- _ABOUT THIS EXERCISE_
Using the listing below, report each line holding the string "black".

════════════════

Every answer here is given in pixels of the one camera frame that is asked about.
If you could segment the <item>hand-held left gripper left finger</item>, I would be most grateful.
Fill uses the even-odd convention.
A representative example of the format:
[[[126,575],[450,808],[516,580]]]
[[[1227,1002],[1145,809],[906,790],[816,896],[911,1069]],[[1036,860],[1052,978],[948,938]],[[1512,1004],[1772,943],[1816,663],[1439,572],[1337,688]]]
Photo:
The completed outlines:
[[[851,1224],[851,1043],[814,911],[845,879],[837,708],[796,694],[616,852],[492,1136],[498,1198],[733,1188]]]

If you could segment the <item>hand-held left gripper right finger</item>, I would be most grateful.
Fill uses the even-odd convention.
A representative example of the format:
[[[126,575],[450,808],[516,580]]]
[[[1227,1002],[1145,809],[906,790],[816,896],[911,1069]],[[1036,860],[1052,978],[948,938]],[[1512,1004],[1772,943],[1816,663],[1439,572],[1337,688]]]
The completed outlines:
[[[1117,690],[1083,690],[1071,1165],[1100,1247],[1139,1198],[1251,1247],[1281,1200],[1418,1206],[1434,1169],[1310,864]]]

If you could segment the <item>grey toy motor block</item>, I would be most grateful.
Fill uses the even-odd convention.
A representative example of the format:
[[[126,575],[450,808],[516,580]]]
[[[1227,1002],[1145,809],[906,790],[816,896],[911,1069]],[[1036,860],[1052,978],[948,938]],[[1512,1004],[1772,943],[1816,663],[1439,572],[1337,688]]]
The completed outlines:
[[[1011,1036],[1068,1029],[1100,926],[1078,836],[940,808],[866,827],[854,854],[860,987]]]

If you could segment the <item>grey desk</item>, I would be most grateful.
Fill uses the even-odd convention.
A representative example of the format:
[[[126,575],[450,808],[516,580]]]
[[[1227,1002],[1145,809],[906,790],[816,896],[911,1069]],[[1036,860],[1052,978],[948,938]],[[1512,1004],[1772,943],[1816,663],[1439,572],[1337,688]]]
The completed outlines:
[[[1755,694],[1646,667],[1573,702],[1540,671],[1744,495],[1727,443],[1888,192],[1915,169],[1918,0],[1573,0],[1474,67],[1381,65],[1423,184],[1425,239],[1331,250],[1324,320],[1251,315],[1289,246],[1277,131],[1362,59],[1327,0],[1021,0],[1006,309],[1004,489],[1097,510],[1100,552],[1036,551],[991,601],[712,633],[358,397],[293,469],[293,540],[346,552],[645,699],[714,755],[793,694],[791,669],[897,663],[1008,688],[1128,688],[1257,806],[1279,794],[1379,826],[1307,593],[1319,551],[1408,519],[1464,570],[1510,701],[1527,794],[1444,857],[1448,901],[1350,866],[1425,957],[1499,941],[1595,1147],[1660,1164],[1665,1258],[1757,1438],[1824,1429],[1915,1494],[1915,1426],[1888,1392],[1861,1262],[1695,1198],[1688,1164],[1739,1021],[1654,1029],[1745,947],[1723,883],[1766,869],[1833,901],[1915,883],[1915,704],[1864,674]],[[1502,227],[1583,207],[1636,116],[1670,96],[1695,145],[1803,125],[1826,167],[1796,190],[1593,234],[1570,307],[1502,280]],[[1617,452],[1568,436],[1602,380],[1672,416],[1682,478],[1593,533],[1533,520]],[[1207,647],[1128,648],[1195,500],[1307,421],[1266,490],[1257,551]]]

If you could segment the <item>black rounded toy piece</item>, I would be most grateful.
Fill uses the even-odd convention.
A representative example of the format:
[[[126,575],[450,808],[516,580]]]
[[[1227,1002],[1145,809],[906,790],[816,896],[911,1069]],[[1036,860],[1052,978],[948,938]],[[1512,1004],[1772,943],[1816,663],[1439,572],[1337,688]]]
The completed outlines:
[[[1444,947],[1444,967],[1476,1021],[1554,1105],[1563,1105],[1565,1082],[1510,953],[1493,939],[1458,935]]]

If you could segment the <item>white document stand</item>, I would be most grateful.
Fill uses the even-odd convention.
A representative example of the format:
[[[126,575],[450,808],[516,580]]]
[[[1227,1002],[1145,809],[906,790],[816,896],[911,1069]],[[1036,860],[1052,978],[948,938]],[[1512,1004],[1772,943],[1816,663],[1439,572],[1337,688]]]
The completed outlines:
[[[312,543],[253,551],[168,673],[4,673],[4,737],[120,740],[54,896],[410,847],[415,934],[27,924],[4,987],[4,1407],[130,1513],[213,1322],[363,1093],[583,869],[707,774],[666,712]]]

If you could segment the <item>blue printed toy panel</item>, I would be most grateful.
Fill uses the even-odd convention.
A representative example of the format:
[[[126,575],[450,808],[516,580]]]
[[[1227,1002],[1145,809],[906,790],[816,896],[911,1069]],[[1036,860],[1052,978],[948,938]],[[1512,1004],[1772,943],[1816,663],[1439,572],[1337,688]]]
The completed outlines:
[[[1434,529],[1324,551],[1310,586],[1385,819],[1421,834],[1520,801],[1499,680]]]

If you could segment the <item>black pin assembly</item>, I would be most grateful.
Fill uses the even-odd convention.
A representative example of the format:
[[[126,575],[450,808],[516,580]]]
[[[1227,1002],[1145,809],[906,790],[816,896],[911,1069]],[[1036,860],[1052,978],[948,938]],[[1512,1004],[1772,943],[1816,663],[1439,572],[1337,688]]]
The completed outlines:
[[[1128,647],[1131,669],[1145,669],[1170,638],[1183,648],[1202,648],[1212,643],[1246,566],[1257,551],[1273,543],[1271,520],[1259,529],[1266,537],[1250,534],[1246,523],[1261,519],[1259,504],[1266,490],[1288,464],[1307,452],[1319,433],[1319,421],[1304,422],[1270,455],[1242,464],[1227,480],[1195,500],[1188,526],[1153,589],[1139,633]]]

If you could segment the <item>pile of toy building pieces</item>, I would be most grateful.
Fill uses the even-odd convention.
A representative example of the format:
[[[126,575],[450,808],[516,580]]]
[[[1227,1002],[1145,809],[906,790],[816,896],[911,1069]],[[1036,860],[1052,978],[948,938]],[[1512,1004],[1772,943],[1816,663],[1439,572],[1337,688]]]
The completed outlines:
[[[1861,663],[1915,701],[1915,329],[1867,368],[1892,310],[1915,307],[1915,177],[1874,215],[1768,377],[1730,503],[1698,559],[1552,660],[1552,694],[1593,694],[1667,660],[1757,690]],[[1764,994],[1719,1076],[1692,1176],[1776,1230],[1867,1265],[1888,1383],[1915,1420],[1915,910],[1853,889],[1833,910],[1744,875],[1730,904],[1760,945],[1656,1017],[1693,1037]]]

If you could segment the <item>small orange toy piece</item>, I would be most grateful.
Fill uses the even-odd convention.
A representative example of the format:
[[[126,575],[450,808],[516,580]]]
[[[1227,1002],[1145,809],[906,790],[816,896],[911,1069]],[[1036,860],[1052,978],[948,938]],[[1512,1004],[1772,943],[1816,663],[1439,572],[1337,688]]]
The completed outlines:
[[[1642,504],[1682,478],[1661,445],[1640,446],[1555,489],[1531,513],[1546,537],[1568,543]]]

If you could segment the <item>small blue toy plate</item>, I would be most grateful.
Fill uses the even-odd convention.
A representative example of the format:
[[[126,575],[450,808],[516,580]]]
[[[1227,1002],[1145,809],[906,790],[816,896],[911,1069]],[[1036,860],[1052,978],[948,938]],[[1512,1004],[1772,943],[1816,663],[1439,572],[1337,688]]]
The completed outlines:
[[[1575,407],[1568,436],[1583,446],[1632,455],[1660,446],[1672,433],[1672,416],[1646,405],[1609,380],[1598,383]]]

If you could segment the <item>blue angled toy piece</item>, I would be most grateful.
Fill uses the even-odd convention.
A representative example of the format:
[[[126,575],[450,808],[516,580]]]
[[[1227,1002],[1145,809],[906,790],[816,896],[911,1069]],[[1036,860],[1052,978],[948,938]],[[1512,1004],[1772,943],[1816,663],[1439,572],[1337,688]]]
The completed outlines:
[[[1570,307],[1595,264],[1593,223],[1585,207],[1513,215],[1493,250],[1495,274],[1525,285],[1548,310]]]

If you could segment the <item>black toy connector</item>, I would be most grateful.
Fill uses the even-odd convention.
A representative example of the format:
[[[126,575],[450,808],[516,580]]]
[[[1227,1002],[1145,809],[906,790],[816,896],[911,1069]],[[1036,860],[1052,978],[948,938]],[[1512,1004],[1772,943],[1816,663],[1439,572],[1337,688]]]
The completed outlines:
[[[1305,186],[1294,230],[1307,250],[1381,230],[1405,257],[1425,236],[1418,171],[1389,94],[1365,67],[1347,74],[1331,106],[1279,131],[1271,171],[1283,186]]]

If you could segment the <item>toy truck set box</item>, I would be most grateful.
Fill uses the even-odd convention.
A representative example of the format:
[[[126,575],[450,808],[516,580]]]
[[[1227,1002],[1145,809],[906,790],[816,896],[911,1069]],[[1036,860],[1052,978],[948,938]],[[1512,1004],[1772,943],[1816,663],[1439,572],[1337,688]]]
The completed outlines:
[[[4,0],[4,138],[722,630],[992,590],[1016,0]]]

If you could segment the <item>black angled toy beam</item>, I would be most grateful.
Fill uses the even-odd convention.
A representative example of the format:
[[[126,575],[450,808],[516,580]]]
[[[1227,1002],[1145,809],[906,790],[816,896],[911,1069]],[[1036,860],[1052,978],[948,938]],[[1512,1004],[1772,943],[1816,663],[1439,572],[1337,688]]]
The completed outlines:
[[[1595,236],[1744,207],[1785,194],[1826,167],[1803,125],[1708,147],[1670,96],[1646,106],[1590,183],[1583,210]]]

════════════════

- _ANSWER TO THIS EXERCISE_
If you could segment the <item>black rounded toy piece</item>, I would be most grateful.
If you could segment the <item>black pin assembly</item>, I would be most grateful.
If you could segment the <item>black toy connector</item>, I would be most grateful.
If you could segment the <item>black angled toy beam</item>, I would be most grateful.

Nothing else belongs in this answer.